* TASK ITEM *
Using the entries below, give the count of lines that hold "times". Say nothing besides the number.
Start of SOURCE DATA
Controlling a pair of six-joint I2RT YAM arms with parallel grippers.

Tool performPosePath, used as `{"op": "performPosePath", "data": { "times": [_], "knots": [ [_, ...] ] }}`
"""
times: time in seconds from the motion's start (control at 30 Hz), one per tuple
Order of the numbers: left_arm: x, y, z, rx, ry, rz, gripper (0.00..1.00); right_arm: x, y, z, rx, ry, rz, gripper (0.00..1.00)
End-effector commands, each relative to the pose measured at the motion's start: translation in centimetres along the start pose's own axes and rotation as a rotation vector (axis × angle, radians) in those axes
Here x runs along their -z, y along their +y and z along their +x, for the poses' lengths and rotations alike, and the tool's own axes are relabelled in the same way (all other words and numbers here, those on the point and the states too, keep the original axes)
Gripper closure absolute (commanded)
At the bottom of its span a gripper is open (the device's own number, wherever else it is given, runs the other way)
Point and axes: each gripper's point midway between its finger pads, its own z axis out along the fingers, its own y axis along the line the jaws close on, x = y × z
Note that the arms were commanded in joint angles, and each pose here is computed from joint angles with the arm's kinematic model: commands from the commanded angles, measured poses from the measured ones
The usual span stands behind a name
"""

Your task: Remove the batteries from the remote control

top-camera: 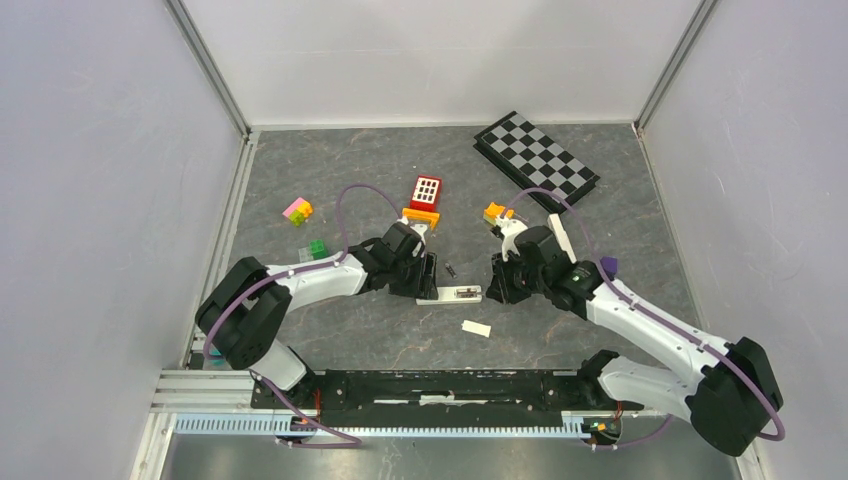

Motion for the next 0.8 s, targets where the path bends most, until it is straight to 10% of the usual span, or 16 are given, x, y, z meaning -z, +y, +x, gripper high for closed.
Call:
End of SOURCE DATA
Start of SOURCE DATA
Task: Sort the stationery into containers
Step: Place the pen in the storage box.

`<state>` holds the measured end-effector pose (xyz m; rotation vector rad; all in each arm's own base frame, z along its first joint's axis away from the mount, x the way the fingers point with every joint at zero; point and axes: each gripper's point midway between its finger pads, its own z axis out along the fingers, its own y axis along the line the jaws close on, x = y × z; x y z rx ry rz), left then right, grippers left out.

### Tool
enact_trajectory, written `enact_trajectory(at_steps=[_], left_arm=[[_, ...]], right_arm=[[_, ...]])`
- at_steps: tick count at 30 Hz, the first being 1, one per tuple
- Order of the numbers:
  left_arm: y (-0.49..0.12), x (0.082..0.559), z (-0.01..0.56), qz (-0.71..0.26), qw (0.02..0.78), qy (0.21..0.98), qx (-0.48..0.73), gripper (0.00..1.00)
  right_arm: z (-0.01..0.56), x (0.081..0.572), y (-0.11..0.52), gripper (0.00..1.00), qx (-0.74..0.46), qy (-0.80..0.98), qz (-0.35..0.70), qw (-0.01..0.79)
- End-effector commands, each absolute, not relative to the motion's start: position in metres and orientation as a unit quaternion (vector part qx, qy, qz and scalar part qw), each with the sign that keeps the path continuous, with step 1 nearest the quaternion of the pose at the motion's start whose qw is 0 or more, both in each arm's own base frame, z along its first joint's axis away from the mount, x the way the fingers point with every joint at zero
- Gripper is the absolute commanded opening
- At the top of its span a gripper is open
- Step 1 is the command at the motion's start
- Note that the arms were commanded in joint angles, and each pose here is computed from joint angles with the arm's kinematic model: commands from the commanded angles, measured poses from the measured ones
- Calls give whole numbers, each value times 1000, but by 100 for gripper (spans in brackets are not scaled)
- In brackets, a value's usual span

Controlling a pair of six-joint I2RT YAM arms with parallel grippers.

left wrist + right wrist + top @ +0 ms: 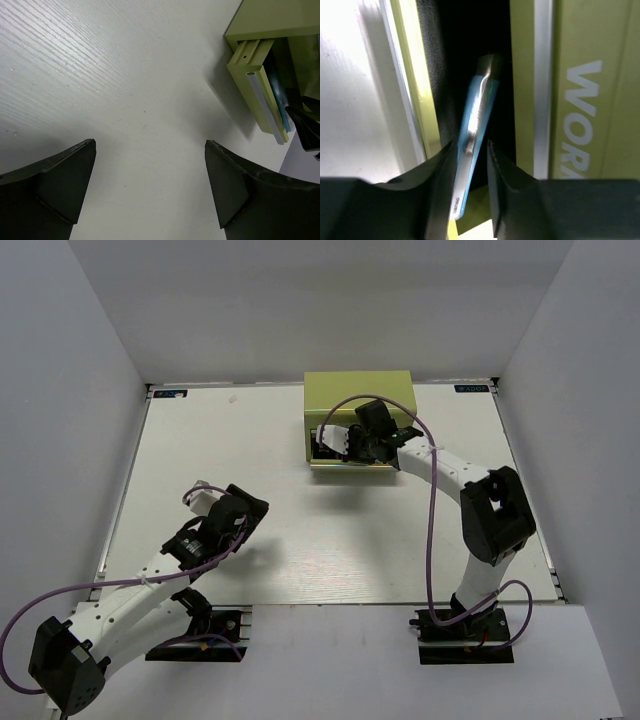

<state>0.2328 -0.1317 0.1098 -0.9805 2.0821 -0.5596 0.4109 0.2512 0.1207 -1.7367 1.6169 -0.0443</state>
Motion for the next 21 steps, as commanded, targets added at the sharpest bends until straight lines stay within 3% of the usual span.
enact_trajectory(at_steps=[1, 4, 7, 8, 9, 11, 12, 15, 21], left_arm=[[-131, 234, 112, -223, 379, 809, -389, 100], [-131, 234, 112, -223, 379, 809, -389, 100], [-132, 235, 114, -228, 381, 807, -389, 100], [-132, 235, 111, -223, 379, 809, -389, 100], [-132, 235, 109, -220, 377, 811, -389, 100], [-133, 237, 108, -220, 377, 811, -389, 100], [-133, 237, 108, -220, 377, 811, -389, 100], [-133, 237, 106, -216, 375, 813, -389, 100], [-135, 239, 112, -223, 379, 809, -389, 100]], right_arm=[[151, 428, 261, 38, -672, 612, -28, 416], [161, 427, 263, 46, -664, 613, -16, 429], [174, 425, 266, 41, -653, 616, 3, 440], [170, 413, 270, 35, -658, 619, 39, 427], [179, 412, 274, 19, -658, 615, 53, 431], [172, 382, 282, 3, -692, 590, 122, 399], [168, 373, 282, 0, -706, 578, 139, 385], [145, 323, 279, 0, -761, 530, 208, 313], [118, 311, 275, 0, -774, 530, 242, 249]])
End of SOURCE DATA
* SOLUTION *
3